Dogecoin drops 7% to $0.149 as major support collapses, but whale accumulation and positive exchange flows signal potential bottom ahead of ETF decisions.


Article:

Dogecoin Breaks Critical Support as Exchange Flows Flash First Bullish Signal in Six Months

Dogecoin plummeted to its lowest level in months as selling pressure shattered a key support zone, yet on-chain data suggests the meme coin's largest investors are positioning for a potential reversal just as multiple ETF approvals loom on the horizon.

The original meme cryptocurrency dropped 7.42% in a 24-hour session this week, collapsing from $0.160 to $0.149 and breaking decisively through the critical $0.155 support level that had anchored weeks of consolidation. Trading volume surged more than 18% above weekly averages, suggesting institutional participation rather than pure retail capitulation drove the move.

The breakdown came as broader crypto markets buckled under the weight of Bitcoin's first "death cross" since 2022, with the flagship cryptocurrency falling below $90,000 and erasing all of its 2025 gains. The Crypto Fear & Greed Index collapsed to 10, its lowest reading since the 2022 bear market, signaling extreme fear across the digital asset landscape.

Yet beneath the surface carnage, a potentially significant structural shift is unfolding in Dogecoin's market dynamics.

Exchange Flows Flip Positive in Historic Reversal

For the first time in approximately six months, Dogecoin's exchange net flows have turned positive, a development that crypto analyst Ali Martinez flagged as a "major rebound signal."

According to Glassnode data shared by Martinez, the metric tracking net deposits and withdrawals across centralized exchanges showed a pronounced green bar crossing back above zero after months of persistent red. The chart reveals that from early 2025 through mid-November, exchanges experienced sustained net outflows of roughly 5 to 6 billion DOGE as prices declined from the mid-$0.20s to below $0.15.

The sudden reversal carries historical weight. During late 2024, a similar cluster of positive exchange flows accompanied Dogecoin's rally from below $0.10 to a local peak near $0.48. While positive net inflows can indicate traders positioning to sell, Martinez notes that in DOGE's case, such transitions have historically coincided with local bottoms rather than extended downturns.

"This shift has marked sharp rebounds before," Martinez wrote on X, highlighting previous instances where the flow reversal preceded relief rallies.

The development adds another layer to an increasingly complex technical picture where traditional breakdown signals clash with emerging reversal indicators.

Whale Accumulation Reaches $770 Million in Two Weeks

Even as prices deteriorated throughout November, Dogecoin's largest non-exchange holders have been accumulating at an accelerating pace, according to on-chain data from Santiment.

Wallets holding between 100 million and 1 billion DOGE, a cohort representing holdings worth roughly $17.5 million to $175 million at current prices, added approximately 4.72 billion tokens over a two-week period.

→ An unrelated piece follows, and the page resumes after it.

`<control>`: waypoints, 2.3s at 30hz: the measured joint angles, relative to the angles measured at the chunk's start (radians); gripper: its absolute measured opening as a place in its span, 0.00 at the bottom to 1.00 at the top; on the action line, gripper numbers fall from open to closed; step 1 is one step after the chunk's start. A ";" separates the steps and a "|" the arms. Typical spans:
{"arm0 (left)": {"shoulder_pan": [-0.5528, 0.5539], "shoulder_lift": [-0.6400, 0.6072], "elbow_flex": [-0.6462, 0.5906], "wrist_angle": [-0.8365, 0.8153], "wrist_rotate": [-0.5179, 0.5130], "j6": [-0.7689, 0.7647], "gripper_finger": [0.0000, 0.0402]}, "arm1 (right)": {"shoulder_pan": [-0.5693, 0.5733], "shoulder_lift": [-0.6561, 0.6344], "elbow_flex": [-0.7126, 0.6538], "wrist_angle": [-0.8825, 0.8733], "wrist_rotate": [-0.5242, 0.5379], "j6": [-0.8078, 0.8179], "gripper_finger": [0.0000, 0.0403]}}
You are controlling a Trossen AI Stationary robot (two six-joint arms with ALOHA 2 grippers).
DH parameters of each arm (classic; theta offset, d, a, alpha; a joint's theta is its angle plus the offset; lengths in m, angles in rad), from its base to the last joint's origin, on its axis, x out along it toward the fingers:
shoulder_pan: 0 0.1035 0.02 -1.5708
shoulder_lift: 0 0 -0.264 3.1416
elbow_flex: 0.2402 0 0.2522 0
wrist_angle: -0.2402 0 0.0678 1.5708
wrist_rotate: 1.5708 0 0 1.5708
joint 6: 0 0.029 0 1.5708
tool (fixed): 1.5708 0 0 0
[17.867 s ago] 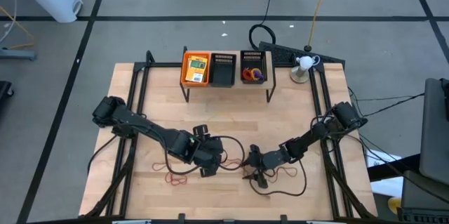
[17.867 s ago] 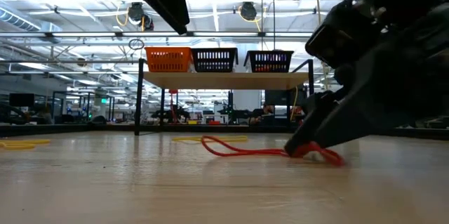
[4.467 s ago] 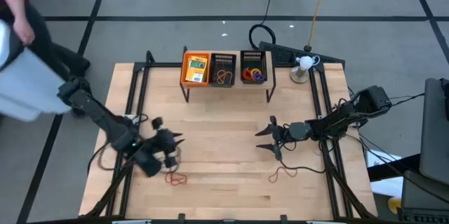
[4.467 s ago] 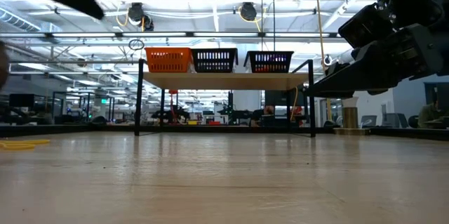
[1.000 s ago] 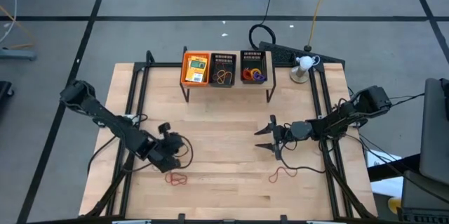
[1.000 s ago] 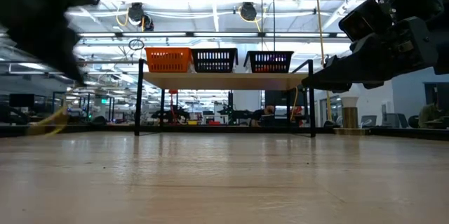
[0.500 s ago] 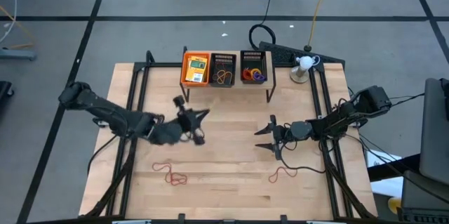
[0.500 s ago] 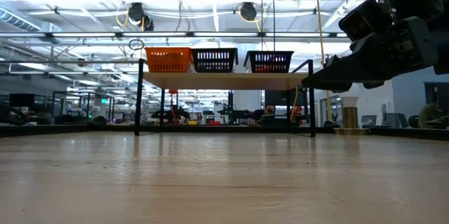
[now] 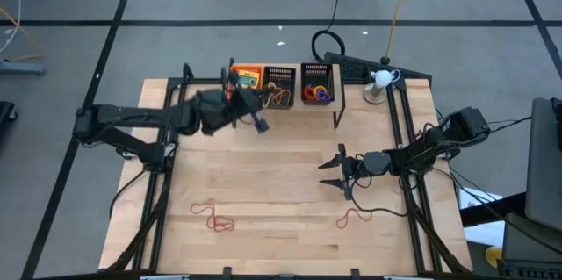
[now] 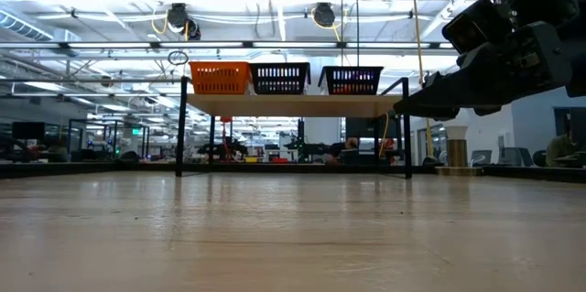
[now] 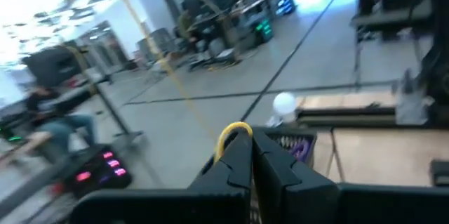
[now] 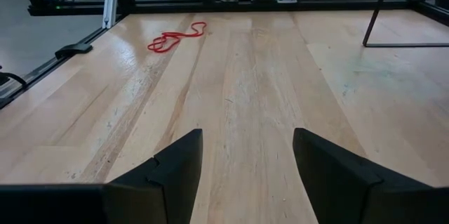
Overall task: Pick & Place Office Desk Supplies
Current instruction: Put the yellow rubber band into the left black bin on the shelf, then put the red rubber band into the left black bin on the shelf
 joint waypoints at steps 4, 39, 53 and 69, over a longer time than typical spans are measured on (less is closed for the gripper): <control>0.097 0.007 0.000 0.031 0.154 -0.066 0.00 | 0.000 0.000 0.000 0.000 0.000 0.000 0.53; 0.276 0.154 0.000 0.050 0.388 -0.324 0.42 | -0.001 0.000 0.000 -0.016 -0.001 -0.002 0.53; 0.270 0.114 0.000 -0.131 0.608 -0.386 0.57 | -0.001 0.000 0.000 -0.026 -0.001 0.004 0.53; -0.398 0.024 -0.012 -0.922 0.297 -0.722 0.36 | 0.000 0.000 0.000 -0.053 -0.006 0.034 0.53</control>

This pushed their aggregate stack to about 32.4 billion coins, up from approximately 27.6 billion at the start of the accumulation window.

At current prices, that accumulation represents nearly $770 million worth of DOGE changing hands from weak retail flows to what market observers term "strong hands."

The behavior mirrors patterns from previous Dogecoin cycles. In earlier market phases, heavy whale accumulation has typically appeared near medium-term bottoms rather than at euphoric peaks. These large holders appear to have been strategically "buying the dip," absorbing supply as prices declined and effectively reducing the pool of tokens available on exchanges.

However, the picture isn't uniformly bullish. Separate on-chain analysis indicates that some larger whale clusters, particularly those holding between 10 million and 100 million DOGE, have been liquidating positions, offloading roughly $730 million worth of the asset since mid-October. The divergence between accumulating mid-tier whales and distributing larger holders creates uncertainty about the net effect on price.

ETF Catalysts Converge as SEC Review Windows Close

Adding urgency to the technical setup, multiple Dogecoin ETF applications are approaching critical regulatory milestones that could inject fresh catalysts into an otherwise fearful market.

Both Grayscale and Bitwise have filed for spot Dogecoin ETFs utilizing Section 8(a) of the Securities Act, which allows registration statements to become effective automatically 20 days after filing unless the SEC intervenes. This fast-track approach bypasses the more complex 19b-4 exchange rule procedure typically required for ETF launches.

Bloomberg ETF analyst Eric Balchunas has indicated that Grayscale's Dogecoin ETF (ticker: GDOG) could launch as early as November 24, while Bitwise's filing targets November 26 for potential automatic approval. Bloomberg analysts estimate a 90% probability that multiple Dogecoin ETFs could be trading by year-end.

If approved, these products would mark a significant milestone for meme coins, following the first Dogecoin ETF launched in September 2025 by Rex Financial and Osprey Funds. That futures-based product, trading under ticker DOJE, has already demonstrated institutional appetite for regulated Dogecoin exposure.

The convergence of ETF decisions with the current technical setup creates what some analysts describe as a binary outcome scenario: approval could trigger immediate repricing as institutional capital gains access through tax-efficient vehicles, while rejection or delay would likely accelerate selling into an already weak market.

Technical Breakdown Meets Oversold Conditions

From a pure chart perspective, Dogecoin's collapse below $0.155 completes the resolution of a year-long descending triangle pattern, traditionally projecting continuation toward the $0.145 to $0.140 zone.

The decline drove price directly into the lower boundary of this multi-month structure, violating the 0.5 Fibonacci retracement from the prior cycle and confirming what technical analysts consider a definitive breakdown. With the price now trading below all major moving averages, including the 20-day at $0.17 and the 50-day at $0.20, short-term momentum indicators lean decidedly bearish.

Yet counter-signals are emerging that complicate the bearish thesis.

The Relative Strength Index has begun building bullish divergence against fresh price lows, rising even as DOGE prints new lows, a classic early warning of potential trend exhaustion. Meanwhile, the MACD's bearish signals are rapidly fading, hinting that downward momentum may be losing steam. The proximity to the lower Bollinger Band at $0.15 suggests oversold conditions that historically limit further downside.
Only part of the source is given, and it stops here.